Among the entries below, how many lines have the word "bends"? Answer only with the number.

┌────────

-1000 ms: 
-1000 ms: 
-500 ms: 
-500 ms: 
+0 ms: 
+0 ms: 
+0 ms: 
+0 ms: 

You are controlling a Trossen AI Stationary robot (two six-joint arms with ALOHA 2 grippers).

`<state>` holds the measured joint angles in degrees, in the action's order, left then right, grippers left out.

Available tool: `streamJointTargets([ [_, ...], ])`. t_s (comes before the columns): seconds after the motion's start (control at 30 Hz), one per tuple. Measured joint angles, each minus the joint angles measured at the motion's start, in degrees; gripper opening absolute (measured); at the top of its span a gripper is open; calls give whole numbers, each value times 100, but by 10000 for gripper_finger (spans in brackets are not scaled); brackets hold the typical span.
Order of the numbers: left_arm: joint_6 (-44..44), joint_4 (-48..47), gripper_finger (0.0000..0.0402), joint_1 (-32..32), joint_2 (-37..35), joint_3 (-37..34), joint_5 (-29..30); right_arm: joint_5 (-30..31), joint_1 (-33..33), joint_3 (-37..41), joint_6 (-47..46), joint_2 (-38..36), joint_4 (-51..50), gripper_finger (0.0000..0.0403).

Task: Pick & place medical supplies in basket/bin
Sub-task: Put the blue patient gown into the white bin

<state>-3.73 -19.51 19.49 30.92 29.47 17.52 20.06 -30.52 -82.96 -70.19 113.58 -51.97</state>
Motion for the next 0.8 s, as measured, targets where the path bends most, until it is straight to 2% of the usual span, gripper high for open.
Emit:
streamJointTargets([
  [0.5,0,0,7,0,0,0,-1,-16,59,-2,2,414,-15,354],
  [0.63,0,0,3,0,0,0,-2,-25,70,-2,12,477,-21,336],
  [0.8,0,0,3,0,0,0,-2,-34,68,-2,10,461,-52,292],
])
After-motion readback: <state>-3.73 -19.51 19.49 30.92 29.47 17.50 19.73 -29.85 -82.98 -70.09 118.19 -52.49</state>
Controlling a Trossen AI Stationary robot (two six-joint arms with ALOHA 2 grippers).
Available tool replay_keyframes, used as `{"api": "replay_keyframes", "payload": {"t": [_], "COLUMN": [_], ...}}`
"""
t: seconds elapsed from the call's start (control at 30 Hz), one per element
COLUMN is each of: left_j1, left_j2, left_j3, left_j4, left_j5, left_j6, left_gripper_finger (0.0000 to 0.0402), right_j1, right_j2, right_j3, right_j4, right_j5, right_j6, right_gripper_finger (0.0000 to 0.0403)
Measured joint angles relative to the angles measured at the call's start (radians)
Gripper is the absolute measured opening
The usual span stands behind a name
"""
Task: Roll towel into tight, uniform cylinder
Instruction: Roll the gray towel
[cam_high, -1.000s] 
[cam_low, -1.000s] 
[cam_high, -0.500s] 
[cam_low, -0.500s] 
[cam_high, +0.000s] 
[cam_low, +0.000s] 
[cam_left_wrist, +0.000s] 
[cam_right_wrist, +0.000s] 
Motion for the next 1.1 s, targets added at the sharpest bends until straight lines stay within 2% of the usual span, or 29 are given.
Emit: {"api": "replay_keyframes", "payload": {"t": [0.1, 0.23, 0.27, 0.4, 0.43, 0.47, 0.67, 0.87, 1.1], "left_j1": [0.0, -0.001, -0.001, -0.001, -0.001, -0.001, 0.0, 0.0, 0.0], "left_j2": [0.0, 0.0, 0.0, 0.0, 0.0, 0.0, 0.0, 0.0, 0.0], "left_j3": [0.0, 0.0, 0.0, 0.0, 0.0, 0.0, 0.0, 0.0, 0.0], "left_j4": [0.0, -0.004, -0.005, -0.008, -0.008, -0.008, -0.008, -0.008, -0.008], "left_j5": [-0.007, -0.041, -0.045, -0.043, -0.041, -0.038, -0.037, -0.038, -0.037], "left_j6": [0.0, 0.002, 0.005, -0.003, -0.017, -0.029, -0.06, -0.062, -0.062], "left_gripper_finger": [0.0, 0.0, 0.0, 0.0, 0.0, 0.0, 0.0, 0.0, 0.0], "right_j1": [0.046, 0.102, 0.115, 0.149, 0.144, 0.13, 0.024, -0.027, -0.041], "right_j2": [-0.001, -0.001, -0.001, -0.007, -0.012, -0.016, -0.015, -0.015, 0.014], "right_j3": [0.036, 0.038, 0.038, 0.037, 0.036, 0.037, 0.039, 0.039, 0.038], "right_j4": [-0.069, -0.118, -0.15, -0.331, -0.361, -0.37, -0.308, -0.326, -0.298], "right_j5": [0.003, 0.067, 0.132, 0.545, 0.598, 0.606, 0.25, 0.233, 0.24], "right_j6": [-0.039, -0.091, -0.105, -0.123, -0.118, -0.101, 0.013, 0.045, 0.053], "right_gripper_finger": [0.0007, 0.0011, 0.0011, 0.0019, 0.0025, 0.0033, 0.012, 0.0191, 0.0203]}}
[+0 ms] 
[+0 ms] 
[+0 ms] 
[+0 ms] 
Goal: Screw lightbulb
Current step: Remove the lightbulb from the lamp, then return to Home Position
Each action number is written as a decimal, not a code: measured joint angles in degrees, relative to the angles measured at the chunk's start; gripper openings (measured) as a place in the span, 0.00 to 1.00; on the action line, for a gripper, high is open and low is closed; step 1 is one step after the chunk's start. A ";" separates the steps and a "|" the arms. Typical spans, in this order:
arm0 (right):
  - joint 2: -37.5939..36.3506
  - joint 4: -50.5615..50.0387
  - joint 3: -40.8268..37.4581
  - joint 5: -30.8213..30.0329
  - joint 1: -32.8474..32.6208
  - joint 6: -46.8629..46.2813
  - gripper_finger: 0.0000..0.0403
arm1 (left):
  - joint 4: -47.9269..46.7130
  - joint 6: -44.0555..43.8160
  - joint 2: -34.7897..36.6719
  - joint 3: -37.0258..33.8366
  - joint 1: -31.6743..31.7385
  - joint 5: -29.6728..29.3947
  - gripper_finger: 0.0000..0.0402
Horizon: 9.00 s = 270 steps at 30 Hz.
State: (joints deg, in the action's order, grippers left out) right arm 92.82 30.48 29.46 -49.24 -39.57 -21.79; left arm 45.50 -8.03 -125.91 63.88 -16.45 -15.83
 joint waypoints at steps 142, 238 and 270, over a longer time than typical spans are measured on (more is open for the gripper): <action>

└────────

▶ **Solution for this exercise**
2